The problem - Across the listing below, count the lines with "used" in them. Write nothing but the number.

Extracted data -
==========
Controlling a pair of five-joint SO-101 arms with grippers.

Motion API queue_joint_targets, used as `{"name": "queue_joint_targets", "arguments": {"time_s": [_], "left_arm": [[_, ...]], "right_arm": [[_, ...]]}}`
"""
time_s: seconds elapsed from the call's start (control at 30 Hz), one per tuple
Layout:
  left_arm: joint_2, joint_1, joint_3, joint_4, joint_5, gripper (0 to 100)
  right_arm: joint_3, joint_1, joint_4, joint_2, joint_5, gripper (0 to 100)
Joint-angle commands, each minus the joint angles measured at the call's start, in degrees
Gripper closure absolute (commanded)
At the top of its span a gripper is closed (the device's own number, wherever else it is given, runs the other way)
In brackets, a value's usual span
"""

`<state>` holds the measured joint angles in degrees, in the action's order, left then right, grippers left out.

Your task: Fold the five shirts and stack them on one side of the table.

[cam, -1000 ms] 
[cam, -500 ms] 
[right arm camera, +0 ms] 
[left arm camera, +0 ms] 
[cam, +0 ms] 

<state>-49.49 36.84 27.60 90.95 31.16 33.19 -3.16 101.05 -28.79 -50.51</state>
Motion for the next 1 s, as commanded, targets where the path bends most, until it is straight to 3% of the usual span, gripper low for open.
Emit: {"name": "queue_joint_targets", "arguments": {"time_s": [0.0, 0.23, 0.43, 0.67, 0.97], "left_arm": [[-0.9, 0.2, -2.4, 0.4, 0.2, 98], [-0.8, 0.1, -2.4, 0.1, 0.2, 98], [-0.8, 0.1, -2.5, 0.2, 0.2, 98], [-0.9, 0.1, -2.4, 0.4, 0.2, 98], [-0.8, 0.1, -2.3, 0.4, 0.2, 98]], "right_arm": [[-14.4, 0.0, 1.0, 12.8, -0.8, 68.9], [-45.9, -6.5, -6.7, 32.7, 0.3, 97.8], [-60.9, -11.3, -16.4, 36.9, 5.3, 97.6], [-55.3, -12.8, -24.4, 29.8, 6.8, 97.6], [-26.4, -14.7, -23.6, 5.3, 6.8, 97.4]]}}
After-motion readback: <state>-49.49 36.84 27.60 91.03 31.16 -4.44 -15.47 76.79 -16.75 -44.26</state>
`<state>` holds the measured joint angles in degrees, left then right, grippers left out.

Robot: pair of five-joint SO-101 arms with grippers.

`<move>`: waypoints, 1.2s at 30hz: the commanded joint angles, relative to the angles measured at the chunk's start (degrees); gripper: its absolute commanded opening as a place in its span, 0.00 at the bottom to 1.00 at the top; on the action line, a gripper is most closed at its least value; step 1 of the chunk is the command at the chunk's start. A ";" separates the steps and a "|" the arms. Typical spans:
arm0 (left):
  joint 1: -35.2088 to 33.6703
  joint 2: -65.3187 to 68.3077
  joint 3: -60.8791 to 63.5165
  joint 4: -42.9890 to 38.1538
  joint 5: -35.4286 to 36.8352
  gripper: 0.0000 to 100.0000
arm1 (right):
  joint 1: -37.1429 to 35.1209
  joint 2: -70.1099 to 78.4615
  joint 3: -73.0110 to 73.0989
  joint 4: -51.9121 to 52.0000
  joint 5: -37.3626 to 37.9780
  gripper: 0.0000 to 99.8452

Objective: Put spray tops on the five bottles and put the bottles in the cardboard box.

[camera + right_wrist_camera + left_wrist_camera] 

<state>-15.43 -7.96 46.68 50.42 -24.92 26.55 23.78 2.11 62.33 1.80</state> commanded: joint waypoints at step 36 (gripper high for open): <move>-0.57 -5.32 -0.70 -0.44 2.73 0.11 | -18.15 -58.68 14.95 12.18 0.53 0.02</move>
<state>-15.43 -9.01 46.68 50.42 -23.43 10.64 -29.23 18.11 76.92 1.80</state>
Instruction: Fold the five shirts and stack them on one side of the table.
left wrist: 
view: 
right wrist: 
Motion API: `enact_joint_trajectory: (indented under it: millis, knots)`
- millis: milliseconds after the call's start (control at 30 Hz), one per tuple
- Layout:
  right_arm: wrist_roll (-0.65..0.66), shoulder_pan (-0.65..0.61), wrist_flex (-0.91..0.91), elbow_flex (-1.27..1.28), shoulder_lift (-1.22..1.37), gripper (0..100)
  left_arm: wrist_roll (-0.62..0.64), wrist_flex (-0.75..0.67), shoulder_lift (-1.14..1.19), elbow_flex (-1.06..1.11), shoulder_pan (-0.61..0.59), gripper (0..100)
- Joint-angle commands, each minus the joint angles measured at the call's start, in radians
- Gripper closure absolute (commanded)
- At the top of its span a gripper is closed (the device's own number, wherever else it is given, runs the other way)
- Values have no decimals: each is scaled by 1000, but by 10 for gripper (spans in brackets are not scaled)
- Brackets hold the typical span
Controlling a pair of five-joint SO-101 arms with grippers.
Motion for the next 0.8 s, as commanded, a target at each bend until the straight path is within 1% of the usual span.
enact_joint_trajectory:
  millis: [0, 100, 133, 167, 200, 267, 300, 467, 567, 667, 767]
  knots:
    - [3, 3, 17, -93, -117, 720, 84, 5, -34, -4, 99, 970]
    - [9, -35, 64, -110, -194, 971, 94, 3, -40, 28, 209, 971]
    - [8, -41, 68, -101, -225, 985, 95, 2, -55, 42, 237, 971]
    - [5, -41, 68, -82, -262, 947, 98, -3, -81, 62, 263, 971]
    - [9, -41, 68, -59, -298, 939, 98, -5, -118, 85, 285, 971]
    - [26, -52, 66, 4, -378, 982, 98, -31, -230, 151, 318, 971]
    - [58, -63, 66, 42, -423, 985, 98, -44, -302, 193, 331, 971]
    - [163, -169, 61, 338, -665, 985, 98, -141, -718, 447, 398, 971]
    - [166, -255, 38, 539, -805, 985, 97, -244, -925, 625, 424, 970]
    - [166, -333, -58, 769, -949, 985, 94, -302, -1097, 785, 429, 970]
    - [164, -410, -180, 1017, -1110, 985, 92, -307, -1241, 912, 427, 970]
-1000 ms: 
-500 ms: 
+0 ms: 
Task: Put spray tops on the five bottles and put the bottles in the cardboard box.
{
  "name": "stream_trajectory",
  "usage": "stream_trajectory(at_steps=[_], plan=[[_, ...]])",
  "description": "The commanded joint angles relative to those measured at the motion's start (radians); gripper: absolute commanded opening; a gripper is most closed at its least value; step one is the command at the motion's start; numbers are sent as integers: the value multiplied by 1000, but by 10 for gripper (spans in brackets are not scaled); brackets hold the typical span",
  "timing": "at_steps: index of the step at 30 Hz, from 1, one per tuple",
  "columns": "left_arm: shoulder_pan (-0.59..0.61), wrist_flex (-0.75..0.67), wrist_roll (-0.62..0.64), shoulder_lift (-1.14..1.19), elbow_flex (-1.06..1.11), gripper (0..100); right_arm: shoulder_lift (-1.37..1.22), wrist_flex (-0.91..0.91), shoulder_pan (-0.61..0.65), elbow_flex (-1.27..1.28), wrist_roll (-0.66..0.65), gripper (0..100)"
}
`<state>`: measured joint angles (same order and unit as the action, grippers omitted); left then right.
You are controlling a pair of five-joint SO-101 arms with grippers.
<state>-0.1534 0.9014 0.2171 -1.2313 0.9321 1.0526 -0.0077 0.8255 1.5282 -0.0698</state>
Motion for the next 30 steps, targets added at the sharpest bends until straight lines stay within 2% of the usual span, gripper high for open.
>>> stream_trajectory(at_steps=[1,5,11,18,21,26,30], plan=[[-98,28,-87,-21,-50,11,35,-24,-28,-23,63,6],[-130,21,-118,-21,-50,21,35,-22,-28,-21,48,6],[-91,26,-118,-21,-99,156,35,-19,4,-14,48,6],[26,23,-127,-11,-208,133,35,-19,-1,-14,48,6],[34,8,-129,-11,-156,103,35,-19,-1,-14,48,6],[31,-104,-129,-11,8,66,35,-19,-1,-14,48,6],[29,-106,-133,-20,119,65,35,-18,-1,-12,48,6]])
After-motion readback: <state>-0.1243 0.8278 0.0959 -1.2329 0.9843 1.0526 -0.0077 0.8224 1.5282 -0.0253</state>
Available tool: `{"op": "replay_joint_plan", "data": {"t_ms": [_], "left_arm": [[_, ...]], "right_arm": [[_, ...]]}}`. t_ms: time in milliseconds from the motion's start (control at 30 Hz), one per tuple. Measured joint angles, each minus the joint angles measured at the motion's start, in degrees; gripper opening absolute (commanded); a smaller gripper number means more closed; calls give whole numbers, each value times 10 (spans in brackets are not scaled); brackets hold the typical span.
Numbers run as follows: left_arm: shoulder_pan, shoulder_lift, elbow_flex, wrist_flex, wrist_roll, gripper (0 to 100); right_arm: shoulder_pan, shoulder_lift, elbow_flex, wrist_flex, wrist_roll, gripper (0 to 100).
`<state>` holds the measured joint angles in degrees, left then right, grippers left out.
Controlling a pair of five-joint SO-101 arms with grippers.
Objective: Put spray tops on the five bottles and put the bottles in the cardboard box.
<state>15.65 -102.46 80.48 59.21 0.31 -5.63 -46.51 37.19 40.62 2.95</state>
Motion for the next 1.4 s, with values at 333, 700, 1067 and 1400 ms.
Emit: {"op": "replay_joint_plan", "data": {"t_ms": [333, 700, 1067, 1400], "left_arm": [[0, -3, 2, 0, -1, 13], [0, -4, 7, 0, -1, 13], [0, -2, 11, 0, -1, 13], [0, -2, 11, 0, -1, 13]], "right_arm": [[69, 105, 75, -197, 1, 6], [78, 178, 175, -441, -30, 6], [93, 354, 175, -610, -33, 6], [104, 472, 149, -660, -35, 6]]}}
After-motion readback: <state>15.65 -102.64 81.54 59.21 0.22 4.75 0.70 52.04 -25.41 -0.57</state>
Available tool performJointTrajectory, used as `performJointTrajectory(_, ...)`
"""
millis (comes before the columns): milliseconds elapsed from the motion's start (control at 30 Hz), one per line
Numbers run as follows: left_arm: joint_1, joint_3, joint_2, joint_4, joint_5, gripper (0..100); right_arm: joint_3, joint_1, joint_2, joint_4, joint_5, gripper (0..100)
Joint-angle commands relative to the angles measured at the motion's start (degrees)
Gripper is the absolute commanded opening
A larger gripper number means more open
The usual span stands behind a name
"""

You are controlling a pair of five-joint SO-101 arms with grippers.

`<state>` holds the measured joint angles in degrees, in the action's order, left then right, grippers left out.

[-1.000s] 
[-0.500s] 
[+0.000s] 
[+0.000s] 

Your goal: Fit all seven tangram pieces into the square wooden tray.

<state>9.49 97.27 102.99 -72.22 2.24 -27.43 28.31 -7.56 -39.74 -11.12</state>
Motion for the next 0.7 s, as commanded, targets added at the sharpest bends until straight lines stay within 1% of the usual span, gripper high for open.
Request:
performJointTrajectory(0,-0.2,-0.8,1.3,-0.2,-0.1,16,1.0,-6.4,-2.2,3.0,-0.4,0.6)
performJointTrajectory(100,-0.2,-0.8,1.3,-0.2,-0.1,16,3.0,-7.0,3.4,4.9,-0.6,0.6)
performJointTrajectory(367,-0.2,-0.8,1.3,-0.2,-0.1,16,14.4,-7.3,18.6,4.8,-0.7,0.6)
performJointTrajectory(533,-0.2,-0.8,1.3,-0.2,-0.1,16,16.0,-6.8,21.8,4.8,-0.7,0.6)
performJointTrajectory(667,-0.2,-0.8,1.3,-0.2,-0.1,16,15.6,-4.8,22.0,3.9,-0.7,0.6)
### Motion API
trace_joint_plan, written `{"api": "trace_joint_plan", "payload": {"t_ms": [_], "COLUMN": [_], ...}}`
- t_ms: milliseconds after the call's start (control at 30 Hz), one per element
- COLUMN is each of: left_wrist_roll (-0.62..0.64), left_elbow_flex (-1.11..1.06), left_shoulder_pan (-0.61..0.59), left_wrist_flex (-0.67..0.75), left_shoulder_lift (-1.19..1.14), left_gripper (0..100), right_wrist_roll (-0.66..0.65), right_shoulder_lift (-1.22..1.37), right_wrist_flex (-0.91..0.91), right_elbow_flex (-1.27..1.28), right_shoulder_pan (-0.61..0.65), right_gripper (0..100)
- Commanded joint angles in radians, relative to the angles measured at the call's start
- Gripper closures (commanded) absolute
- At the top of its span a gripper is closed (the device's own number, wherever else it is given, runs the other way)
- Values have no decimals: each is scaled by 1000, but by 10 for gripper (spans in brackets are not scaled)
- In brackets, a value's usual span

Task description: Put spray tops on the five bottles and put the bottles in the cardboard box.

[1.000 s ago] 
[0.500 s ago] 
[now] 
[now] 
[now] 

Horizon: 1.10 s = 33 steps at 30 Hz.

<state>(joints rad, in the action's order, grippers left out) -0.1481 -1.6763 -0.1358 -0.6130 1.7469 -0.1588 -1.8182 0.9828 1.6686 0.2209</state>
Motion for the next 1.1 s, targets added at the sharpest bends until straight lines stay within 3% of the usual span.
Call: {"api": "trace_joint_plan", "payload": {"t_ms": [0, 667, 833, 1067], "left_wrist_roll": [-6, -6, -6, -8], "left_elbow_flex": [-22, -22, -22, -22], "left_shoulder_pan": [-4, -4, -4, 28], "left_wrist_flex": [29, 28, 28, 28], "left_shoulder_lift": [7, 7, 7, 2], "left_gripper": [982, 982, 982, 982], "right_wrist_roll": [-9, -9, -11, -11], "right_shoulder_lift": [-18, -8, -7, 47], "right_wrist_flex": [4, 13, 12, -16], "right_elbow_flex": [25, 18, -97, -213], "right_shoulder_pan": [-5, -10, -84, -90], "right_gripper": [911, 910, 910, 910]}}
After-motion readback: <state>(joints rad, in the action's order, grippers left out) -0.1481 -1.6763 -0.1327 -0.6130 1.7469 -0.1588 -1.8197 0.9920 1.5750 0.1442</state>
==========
Task result - 2